How do networks of neurons remain both stable and sensitive to new inputs?
Networks of neurons are tough beasts to control. If too many of the connections between the neurons are excitatory, the network becomes hyperactive, driven by feedback from neuron to neuron. But if too many of the connections are inhibitory, the network goes silent, save for a few blips of activity, mercilessly crushed by inhibition. So how do real neuronal networks stay in the Goldilocks zone between too quiet and too loud? How do they maintain stable activity yet remain sensitive to new inputs?
One clue comes from the long-tailed distributions of spiking rates that are seen throughout the cortex: a small number of neurons respond strongly to a specific input, but most spike only weakly, and thus remain ready to spike again in response to a new input (Wohrer et al., 2013; Buzsáki and Mizuseki, 2014). Another clue comes from the balanced network model: according to this model the excitatory and inhibitory inputs to cortical neurons cancel on average, so the neurons can maintain stable, irregular activity (van Vreeswijk and Sompolinsky, 1996; Renart et al., 2010; see Figure 1A,B). However, we don't know how these two clues fit together to explain how neuronal networks reach the Goldilocks zone: in particular, can balanced networks produce long-tailed distributions of spiking rates?
Now, in eLife, Peter Petersen and Rune Berg of the University of Copenhagen report compelling experimental evidence that they can (Petersen and Berg, 2016; Figure 1C). They did this by testing a theoretical model that was published in 2011 (Roxin et al., 2011). The experiments were performed on the spinal network in turtles and combined intracellular and large-scale extracellular recordings of neural activity. The recordings were made during periods of evoked motor behaviour (that is, when the turtle was scratching itself).
Petersen and Berg first showed that the spinal network was balanced. They identified individual neurons in the spinal cord that existed in a regime called the "fluctuation-driven" regime that is characteristic of balanced networks. The membrane voltages of these neurons fluctuated widely between spikes, as expected from neurons receiving the same inhibitory and excitatory input on average (Figure 1B). They also identified neurons that existed in the "mean-driven" regime (Figure 1A): in these neurons the membrane voltages moved from low values to high values rapidly and directly following each spike. Petersen and Berg then showed that it was possible to switch between the fluctuation-driven and mean-driven regimes by changing the balance between the excitatory and inhibitory inputs to the neurons.
Next they tested a slightly off-the-wall prediction made by Alex Roxin and co-workers for neurons in the fluctuation-driven regime (Roxin et al., 2011). This work predicted that if these neurons have an expansive output curve – that is, if the output increases faster than linear as the input increases – then their output spike-rate will have a long-tailed distribution (Figure 1C). Unexpectedly, Petersen and Berg showed that their fluctuation-driven neurons all had such an expansive output curve.

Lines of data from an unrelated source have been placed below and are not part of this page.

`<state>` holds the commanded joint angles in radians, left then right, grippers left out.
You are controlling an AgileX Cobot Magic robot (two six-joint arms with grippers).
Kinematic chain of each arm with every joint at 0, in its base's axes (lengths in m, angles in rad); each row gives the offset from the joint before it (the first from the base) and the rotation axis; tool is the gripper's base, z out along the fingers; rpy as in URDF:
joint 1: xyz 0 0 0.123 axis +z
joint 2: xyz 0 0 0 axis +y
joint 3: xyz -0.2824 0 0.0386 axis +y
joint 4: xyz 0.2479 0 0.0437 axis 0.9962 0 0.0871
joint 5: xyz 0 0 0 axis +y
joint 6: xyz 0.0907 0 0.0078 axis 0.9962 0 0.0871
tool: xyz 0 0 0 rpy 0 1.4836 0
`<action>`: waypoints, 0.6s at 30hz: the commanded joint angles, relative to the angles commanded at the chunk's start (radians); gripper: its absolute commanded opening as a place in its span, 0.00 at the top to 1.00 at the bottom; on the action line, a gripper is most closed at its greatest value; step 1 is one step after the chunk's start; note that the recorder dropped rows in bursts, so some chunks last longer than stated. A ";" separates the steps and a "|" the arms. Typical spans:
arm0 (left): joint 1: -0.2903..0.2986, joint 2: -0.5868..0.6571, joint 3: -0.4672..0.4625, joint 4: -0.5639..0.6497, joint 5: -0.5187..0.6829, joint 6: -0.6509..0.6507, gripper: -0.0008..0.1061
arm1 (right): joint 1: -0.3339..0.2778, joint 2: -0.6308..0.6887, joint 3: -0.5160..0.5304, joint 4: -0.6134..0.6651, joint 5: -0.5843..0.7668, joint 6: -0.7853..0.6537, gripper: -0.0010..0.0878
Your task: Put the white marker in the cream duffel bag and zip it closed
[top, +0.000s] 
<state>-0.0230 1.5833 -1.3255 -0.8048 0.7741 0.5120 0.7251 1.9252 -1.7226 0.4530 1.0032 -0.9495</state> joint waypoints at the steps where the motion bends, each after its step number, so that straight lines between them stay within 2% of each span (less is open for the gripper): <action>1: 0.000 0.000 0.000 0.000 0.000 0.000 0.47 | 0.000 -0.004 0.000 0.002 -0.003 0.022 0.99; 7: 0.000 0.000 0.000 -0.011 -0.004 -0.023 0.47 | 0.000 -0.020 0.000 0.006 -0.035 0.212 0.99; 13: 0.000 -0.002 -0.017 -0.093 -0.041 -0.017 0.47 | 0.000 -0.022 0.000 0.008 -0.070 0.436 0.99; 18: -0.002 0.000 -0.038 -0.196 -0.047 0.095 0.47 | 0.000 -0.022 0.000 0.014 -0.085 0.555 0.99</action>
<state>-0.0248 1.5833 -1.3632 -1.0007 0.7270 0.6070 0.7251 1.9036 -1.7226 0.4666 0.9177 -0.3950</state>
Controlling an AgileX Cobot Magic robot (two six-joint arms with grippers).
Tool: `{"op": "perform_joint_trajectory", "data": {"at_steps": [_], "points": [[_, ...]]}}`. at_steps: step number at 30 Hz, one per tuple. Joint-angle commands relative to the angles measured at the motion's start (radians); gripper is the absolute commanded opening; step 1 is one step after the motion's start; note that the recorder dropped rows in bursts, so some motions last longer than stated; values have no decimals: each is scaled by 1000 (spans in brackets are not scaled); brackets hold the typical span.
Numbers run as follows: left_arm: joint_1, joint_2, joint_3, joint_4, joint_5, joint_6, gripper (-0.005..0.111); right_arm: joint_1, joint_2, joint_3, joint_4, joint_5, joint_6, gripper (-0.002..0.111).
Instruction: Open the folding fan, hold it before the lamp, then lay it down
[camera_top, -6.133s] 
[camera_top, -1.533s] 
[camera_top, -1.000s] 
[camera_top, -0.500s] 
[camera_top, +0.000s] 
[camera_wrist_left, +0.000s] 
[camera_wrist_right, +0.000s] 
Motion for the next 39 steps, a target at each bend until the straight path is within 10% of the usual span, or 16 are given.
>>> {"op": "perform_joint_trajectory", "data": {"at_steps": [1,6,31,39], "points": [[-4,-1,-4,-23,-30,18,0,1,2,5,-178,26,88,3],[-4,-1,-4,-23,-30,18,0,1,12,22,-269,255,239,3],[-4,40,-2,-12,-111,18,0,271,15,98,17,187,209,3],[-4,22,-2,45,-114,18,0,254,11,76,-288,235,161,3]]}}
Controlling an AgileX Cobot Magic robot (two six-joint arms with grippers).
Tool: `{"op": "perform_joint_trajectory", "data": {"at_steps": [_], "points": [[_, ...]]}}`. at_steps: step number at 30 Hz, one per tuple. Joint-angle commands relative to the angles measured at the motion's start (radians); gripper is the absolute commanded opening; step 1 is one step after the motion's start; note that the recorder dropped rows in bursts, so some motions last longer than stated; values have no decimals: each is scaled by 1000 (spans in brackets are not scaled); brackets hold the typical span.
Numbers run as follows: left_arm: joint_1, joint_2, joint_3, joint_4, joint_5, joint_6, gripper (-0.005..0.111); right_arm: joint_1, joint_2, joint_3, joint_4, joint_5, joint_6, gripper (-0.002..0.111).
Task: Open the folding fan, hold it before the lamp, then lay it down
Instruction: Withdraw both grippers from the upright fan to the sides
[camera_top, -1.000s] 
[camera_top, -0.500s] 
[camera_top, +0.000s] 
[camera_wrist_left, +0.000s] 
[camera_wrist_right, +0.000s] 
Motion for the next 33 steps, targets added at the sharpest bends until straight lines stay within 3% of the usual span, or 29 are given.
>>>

Petersen and Berg then used large-scale population recordings to address the key question: do these expansive output curves give rise to the predicted long-tailed distribution of firing rates across a network? The answer was a resounding yes. The populations they recorded had lognormal distributions of firing rates, and the neurons within each population sat on a continuum between the fluctuation- and mean-driven regimes. Intriguingly, their data suggest that these regimes bore no relation to whether the neurons were inter- or motor-neurons.
Petersen and Berg's work is a rarity in systems neuroscience, an experimental study that tests a computational theory directly, and exhaustively. They have provided compelling evidence that a combination of balanced input and expansive output can hold a network in the Goldilocks zones (that is, keep it both stable and responsive). And by working in the spinal cord networks of the turtle, they were able to show that all these properties exist during ongoing behaviour, and not just during spontaneous neuronal activity. Moreover, they remind us there is nothing privileged about the dynamics of cortical circuits, or the dynamics of neuronal circuits in mammals.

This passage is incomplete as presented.